Sebastián L., de 30 años, fue sentenciado por encabezar una organización que falsificaba y comercializaba licencias de conducir a través de WhatsApp y redes sociales. La investigación incluyó a un agente encubierto que compró un carnet trucho para obtener pruebas clave.
Una banda dedicada a la falsificación y venta de licencias de conducir fue desbaratada en la Ciudad de Buenos Aires tras una investigación que incluyó la participación de un agente revelador de la Policía de la Ciudad. El líder de la organización, Sebastián L., un vecino de Almagro de 30 años, fue condenado a tres años de prisión en suspenso, según informaron fuentes judiciales.
El modus operandi de la banda consistía en ofrecer “tramitaciones rápidas” de licencias de conducir a través de redes sociales y mensajería instantánea, principalmente WhatsApp. Una vez que se acordaba el precio y la forma de pago, se fijaba un punto de encuentro para la entrega del documento apócrifo. En este caso, la entrega se realizó en una esquina del barrio porteño de Parque Patricios.
Lo que los falsificadores no sabían es que el comprador era un oficial de la Policía de la Ciudad que actuaba como “agente revelador”, con el objetivo de obtener la prueba clave para avanzar en la causa. A partir de esa evidencia, se realizó un allanamiento en el domicilio de Sebastián L., donde se secuestraron 53 licencias de conducir apócrifas, papeles con anotaciones de montos y nombres, y dispositivos electrónicos.

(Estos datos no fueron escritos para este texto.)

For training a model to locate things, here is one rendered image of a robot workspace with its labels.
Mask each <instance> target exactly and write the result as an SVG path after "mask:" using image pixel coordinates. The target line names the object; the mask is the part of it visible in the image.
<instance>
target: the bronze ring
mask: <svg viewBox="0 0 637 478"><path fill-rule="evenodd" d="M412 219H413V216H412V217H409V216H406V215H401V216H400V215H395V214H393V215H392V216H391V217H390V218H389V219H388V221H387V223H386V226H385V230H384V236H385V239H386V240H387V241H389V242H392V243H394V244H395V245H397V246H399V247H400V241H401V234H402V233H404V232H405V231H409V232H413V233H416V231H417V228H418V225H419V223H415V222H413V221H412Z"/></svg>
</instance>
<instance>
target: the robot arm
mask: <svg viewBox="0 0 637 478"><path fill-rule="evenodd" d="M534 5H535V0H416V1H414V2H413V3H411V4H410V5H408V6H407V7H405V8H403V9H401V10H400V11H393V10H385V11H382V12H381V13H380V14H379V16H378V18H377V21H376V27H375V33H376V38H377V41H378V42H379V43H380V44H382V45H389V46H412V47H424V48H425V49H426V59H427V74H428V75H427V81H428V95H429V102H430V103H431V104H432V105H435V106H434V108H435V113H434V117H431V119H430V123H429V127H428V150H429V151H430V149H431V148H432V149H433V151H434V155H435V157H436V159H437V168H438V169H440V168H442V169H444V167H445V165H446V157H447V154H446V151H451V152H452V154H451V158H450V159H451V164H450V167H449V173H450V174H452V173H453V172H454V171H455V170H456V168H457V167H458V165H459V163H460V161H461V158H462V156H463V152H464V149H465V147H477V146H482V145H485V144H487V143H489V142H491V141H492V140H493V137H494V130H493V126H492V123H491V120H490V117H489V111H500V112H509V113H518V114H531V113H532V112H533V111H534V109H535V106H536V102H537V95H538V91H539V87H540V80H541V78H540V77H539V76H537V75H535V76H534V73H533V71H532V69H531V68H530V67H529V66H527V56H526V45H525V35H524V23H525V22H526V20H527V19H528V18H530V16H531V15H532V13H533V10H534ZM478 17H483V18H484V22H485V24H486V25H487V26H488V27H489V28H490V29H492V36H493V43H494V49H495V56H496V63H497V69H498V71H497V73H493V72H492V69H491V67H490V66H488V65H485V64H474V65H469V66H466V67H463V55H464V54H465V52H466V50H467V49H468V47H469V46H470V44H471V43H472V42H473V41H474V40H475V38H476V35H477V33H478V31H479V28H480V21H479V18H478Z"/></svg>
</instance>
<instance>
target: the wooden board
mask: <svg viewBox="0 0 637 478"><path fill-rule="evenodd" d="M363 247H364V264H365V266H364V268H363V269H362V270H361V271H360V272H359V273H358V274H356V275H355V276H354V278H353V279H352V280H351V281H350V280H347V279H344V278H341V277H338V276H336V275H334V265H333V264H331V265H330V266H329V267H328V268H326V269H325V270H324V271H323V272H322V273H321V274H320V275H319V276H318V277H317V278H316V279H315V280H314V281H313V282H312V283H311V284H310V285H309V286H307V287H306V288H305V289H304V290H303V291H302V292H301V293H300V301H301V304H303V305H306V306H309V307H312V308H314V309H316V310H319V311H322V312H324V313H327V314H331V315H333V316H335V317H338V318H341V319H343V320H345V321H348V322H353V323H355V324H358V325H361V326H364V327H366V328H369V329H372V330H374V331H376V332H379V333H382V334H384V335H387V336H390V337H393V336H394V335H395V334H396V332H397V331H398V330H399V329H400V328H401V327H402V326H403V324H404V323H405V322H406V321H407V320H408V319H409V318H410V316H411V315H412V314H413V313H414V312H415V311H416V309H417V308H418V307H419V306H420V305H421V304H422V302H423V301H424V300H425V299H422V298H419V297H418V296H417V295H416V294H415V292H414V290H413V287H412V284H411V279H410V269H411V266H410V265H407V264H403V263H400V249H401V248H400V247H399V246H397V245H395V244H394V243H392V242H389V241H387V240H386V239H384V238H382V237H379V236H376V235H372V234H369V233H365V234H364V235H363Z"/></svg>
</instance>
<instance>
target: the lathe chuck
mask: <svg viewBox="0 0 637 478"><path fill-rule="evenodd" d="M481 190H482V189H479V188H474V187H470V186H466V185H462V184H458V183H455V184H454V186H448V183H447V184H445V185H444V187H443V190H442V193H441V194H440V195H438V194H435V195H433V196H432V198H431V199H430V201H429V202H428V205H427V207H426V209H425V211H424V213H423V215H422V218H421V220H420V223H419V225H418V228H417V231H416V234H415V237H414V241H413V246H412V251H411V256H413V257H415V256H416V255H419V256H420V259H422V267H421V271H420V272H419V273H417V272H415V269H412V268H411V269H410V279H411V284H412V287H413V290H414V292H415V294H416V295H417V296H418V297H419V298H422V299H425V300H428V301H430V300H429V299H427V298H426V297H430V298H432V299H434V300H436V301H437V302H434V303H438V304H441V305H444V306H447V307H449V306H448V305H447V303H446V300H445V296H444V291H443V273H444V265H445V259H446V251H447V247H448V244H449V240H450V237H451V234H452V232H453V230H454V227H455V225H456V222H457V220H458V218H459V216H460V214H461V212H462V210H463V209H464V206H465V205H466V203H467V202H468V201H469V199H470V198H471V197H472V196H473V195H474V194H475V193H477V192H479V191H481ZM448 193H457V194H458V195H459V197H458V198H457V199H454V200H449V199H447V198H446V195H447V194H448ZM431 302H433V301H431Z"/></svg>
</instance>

Según el fallo judicial, la organización estaba estructurada con división de roles y permanencia en el tiempo. Sebastián L. actuaba como “captador, comercializador y coordinador”, recibiendo datos de los interesados, gestionando pagos en efectivo o mediante billeteras virtuales, y coordinando la entrega de los documentos falsos. Además, se determinó que respondía a una persona aún no identificada que se hacía llamar Ezequiel, a quien le enviaba los datos de los clientes y de quien recibía las licencias ya confeccionadas.
En total, 26 personas integraron la asociación ilícita. La jueza en lo penal, contravencional y de faltas porteña María Araceli Martínez homologó un “acuerdo de avenimiento” entre el Ministerio Público Fiscal y la defensa, por el cual Sebastián L. deberá cumplir con obligaciones como “adoptar oficio, arte, industria o profesión, adecuado a su capacidad”. El fiscal Roberto Néstor Maragliano representó al Ministerio Público Fiscal de la Ciudad en la causa.
La falsedad de las licencias quedó acreditada no solo por el hecho de que un particular ajeno a cualquier organismo estatal gestionaba y entregaba los carnets, sino también a partir de las tareas investigativas realizadas por el Cuerpo de Investigaciones Judiciales (CIJ) del Ministerio Público Fiscal de la Ciudad.